Text Recognition: Paddle OCR + Filters

  • Character recognition was performed on the objects detected from monitors with the help of PaddleOCR.
  • The requirement of the OCR model being fast and accurate was met by Paddle OCR a text recognition model based on algorithms like DB and CRNN.
  • But PaddleOCR also detected unnecessary texts from every object, requiring further post processing.
    • Solution:
      Custom filters designed by manual inspection and analysis of the OCR outputs. Checking the ratio of area of biggest recognized number by size with area of bounding box. The sanity of recognized text is further checked through regex.

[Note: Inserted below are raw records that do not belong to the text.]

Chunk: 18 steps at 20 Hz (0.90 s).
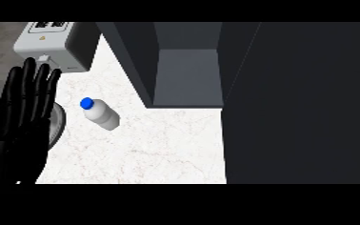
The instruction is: Pick up the bottled water, place it into the cabinet and close the cabinet
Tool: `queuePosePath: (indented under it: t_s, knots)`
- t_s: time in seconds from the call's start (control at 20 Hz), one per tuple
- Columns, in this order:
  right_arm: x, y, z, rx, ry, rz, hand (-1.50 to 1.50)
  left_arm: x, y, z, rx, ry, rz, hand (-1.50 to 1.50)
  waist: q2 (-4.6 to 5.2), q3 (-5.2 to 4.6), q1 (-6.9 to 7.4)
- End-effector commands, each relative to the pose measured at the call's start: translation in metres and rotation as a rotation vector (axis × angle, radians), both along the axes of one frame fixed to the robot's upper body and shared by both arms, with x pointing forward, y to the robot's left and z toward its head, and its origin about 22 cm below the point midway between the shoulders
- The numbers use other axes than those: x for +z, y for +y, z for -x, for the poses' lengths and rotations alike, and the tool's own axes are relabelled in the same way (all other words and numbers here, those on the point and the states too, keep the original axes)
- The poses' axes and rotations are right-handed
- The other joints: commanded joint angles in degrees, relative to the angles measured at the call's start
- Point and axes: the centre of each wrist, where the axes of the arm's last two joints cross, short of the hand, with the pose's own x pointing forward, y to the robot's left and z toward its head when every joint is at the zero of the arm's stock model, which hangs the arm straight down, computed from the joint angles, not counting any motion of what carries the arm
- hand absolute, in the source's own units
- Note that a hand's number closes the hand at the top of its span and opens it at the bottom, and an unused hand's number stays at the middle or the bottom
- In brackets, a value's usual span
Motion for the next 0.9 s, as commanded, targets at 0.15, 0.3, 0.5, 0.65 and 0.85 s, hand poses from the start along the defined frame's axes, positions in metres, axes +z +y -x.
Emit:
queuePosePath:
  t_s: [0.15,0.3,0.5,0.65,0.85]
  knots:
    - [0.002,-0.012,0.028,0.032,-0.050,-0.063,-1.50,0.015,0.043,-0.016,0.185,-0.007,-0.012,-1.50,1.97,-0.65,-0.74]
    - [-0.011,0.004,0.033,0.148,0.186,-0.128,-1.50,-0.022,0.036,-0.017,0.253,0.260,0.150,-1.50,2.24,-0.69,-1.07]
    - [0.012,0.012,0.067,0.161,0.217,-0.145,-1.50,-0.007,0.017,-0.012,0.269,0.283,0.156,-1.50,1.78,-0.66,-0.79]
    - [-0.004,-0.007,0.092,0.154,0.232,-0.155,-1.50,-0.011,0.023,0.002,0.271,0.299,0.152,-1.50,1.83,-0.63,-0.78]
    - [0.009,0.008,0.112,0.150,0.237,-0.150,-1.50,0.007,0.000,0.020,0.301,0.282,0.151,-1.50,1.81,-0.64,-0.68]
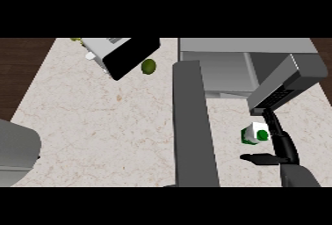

Reducing false positives using non max suppression and other filters

Graph Digitization

  • The extracted HR graph using the YOLO models is fed to the create_graph_from_image function
  • The function first converts the image into a grayscale images and then uses thresholding to output a binary images.
  • The function then finds the contours using using opencv library
  • The resultant graph is a double-edged plot for majority of the images, hence the mean of both the edges was taken to be the final graph
  • The function then displays the plot using matplotlib and also returns the data points.